Best string questions in May 2012

str performance in python

68 votes

While profiling a piece of python code (python 2.6 up to 3.2), I discovered that the str method to convert an object (in my case an integer) to a string is almost an order of magnitude slower than using string formatting.

Here is the benchmark

>>> from timeit import Timer
>>> Timer('str(100000)').timeit()
0.3145311339386332
>>> Timer('"%s"%100000').timeit()
0.03803517023435887

Does anyone know why this is the case? Am I missing something?

'%s' % 100000 is evaluated by the compiler and is equivalent to a constant at run-time.

>>> import dis
>>> dis.dis(lambda: str(100000))
  8           0 LOAD_GLOBAL              0 (str)
              3 LOAD_CONST               1 (100000)
              6 CALL_FUNCTION            1
              9 RETURN_VALUE        
>>> dis.dis(lambda: '%s' % 100000)
  9           0 LOAD_CONST               3 ('100000')
              3 RETURN_VALUE        

% with a run-time expression is not (significantly) faster than str:

>>> Timer('str(x)', 'x=100').timeit()
0.25641703605651855
>>> Timer('"%s" % x', 'x=100').timeit()
0.2169809341430664

Do note that str is still slightly slower, as @DietrichEpp said, this is because str involves lookup and function call operations, while % compiles to a single immediate bytecode:

>>> dis.dis(lambda x: str(x))
  9           0 LOAD_GLOBAL              0 (str)
              3 LOAD_FAST                0 (x)
              6 CALL_FUNCTION            1
              9 RETURN_VALUE        
>>> dis.dis(lambda x: '%s' % x)
 10           0 LOAD_CONST               1 ('%s')
              3 LOAD_FAST                0 (x)
              6 BINARY_MODULO       
              7 RETURN_VALUE        

Of course the above is true for the system I tested on (CPython 2.7); other implementations may differ.

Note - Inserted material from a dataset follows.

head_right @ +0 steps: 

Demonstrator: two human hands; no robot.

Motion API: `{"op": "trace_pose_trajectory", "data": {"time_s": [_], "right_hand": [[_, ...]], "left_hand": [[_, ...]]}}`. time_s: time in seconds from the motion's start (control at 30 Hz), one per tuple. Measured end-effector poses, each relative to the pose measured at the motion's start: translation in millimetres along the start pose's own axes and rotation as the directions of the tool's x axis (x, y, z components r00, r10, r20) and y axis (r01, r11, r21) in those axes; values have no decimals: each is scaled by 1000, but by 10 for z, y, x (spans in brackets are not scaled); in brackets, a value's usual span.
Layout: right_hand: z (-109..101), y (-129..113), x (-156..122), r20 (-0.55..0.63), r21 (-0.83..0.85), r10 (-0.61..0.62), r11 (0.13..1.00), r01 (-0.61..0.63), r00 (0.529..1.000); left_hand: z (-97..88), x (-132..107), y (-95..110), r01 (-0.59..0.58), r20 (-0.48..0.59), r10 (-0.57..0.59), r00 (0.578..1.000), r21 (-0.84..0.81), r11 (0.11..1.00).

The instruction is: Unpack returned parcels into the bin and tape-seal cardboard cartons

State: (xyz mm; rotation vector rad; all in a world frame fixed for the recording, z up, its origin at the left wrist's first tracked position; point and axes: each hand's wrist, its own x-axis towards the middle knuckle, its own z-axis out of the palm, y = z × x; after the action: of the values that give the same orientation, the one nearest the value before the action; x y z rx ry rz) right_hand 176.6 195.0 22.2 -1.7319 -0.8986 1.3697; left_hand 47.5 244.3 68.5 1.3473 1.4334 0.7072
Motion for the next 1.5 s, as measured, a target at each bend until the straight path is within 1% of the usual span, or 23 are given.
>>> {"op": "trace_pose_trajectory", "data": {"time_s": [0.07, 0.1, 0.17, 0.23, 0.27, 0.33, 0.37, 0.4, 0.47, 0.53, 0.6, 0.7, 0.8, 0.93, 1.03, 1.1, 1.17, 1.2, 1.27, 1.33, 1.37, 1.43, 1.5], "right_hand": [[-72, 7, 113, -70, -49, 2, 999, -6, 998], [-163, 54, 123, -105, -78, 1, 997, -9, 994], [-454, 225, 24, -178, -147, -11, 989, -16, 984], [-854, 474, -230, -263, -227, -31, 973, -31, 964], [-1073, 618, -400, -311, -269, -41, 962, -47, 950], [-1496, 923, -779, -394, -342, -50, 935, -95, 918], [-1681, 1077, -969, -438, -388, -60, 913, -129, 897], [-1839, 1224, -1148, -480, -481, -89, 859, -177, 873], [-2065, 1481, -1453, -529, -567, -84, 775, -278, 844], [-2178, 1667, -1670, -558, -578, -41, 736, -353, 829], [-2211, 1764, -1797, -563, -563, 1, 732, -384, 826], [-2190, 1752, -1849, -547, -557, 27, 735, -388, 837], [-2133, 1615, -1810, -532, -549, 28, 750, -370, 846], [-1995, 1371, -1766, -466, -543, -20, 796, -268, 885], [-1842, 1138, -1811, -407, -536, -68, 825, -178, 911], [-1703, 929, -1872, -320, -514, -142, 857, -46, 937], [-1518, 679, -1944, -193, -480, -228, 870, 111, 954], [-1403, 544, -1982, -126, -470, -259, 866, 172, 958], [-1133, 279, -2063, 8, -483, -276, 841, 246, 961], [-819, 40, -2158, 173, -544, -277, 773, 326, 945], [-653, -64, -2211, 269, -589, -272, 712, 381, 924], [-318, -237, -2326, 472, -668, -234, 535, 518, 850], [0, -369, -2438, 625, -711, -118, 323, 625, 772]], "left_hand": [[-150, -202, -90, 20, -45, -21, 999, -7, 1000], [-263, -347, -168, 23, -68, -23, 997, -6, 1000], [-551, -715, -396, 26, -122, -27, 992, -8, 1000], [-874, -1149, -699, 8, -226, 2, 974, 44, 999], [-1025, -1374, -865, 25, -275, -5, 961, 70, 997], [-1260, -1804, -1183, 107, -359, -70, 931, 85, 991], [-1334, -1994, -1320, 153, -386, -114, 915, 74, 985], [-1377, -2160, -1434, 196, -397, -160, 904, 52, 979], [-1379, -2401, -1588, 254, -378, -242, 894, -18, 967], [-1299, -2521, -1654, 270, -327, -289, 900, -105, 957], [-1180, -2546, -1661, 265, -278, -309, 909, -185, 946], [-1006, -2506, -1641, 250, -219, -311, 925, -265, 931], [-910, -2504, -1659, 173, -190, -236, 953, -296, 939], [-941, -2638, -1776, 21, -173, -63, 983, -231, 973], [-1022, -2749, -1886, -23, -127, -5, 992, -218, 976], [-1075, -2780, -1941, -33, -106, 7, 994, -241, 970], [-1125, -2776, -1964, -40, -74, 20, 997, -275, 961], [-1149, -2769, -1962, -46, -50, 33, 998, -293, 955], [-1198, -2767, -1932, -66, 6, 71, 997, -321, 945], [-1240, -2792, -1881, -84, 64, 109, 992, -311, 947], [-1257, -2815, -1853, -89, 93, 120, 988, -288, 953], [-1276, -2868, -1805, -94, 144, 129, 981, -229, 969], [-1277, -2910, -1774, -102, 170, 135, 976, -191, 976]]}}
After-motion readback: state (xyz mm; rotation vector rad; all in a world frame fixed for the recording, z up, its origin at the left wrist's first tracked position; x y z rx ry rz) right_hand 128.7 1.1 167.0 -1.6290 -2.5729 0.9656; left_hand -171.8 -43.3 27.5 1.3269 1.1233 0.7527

Why is this valid C# code?

54 votes

This is valid C# code

var bob = "abc" + null + null + null + "123";  // abc123

This is not valid C# code

var wtf = null.ToString(); // compiler error

Why is the first statement valid?

The reason for first one working:

From MSDN:

In string concatenation operations,the C# compiler treats a null string the same as an empty string, but it does not convert the value of the original null string.

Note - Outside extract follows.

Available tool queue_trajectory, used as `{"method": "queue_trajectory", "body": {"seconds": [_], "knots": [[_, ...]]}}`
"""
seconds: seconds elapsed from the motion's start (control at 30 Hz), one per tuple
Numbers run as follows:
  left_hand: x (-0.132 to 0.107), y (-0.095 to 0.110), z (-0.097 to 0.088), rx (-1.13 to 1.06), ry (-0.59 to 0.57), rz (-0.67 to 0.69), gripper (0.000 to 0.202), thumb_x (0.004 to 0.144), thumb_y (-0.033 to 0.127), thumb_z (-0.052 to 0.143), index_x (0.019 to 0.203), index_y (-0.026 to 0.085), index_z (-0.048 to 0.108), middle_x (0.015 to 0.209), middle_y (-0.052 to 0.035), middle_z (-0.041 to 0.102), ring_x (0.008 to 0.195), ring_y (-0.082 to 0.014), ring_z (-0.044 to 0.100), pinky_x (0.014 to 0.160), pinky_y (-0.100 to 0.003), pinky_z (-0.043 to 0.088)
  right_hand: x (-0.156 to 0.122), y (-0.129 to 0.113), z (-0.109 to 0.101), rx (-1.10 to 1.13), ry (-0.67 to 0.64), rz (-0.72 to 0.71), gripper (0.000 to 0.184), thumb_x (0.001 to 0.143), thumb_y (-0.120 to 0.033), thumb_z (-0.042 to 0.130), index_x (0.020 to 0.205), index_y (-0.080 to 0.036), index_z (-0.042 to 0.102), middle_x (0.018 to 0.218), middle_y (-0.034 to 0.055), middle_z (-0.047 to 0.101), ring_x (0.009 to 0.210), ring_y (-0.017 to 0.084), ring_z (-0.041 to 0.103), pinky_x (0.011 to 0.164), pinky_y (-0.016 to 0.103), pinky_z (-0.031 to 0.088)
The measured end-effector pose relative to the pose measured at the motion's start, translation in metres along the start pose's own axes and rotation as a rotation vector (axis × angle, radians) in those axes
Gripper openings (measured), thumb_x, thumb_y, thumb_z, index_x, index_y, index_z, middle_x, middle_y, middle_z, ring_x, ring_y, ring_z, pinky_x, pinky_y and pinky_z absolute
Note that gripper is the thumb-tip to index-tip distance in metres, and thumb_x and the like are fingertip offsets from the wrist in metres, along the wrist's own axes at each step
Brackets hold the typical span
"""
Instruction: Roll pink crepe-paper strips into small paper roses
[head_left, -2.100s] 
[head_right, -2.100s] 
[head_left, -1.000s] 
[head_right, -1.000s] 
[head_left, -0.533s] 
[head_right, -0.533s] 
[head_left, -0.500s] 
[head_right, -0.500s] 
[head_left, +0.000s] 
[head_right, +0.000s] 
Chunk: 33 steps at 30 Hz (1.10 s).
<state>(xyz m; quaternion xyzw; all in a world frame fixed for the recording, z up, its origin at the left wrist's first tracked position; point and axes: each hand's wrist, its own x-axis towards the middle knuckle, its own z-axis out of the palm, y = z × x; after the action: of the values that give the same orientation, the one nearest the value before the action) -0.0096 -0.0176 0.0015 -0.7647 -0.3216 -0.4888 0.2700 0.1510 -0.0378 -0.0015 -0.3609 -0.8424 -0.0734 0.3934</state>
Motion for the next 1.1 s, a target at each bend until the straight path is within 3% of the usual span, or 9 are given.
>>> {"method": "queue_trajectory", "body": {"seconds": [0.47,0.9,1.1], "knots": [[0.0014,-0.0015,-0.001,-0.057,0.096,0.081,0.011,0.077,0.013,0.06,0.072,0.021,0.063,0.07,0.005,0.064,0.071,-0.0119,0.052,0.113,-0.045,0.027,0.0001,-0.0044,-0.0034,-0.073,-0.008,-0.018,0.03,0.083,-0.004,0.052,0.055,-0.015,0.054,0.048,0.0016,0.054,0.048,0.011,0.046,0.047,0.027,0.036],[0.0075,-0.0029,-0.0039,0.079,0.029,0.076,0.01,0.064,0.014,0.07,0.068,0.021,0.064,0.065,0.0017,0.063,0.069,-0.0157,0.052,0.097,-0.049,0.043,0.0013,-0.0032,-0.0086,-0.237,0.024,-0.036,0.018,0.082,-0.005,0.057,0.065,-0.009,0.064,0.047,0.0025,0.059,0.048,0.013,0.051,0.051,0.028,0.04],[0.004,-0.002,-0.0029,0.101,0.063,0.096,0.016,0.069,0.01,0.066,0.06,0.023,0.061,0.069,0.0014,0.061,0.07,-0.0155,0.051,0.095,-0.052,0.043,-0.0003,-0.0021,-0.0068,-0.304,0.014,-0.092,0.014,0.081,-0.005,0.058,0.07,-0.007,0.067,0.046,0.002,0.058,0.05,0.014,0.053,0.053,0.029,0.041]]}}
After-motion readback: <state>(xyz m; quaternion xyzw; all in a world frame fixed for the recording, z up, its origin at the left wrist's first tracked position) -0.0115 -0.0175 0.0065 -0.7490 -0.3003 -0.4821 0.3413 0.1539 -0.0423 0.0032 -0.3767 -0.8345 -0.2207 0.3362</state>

More information on the + binary operator:

The binary + operator performs string concatenation when one or both operands are of type string.

If an operand of string concatenation is null, an empty string is substituted. Otherwise, any non-string argument is converted to its string representation by invoking the virtual ToString method inherited from type object.

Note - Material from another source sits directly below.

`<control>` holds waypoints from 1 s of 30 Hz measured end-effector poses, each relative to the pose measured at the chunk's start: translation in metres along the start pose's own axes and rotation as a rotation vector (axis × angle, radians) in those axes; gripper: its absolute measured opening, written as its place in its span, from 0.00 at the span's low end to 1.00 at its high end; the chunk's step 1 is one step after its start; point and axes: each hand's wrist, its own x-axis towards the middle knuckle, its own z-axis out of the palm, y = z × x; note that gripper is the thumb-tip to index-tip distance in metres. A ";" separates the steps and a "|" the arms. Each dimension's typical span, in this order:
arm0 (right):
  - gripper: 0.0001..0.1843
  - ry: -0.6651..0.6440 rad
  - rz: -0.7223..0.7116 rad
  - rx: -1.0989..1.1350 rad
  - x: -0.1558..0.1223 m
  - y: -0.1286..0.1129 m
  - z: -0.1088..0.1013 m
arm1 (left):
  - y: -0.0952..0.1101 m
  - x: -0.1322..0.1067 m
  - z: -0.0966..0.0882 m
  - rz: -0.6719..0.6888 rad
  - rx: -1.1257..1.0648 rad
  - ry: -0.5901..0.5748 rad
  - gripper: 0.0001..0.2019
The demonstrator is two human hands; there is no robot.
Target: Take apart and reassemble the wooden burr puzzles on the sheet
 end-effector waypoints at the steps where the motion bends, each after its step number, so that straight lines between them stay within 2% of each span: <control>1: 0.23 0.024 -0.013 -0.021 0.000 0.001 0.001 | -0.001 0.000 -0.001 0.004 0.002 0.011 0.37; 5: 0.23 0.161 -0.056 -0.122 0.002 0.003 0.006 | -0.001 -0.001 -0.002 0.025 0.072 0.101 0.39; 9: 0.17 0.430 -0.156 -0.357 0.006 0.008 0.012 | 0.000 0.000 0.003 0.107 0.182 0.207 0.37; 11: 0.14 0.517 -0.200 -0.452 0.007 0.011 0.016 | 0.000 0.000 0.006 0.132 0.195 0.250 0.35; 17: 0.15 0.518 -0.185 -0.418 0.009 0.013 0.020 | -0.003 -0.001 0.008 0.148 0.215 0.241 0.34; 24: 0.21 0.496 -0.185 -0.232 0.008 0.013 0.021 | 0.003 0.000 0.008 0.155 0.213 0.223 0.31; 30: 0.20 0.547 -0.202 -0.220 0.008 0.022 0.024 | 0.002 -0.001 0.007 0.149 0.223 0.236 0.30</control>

If ToString returns null, an empty string is substituted.

The reason of the error in second is:

null (C# Reference) - The null keyword is a literal that represents a null reference, one that does not refer to any object. null is the default value of reference-type variables.

String.Format - how it works and how to implement custom formatstrings

45 votes

With String.Format() it is possible to format for example DateTime objects in many different ways. Every time I am looking for a desired format I need to search around on Internet. Almost always I find an example I can use. For example:

String.Format("{0:MM/dd/yyyy}", DateTime.Now);          // "09/05/2012"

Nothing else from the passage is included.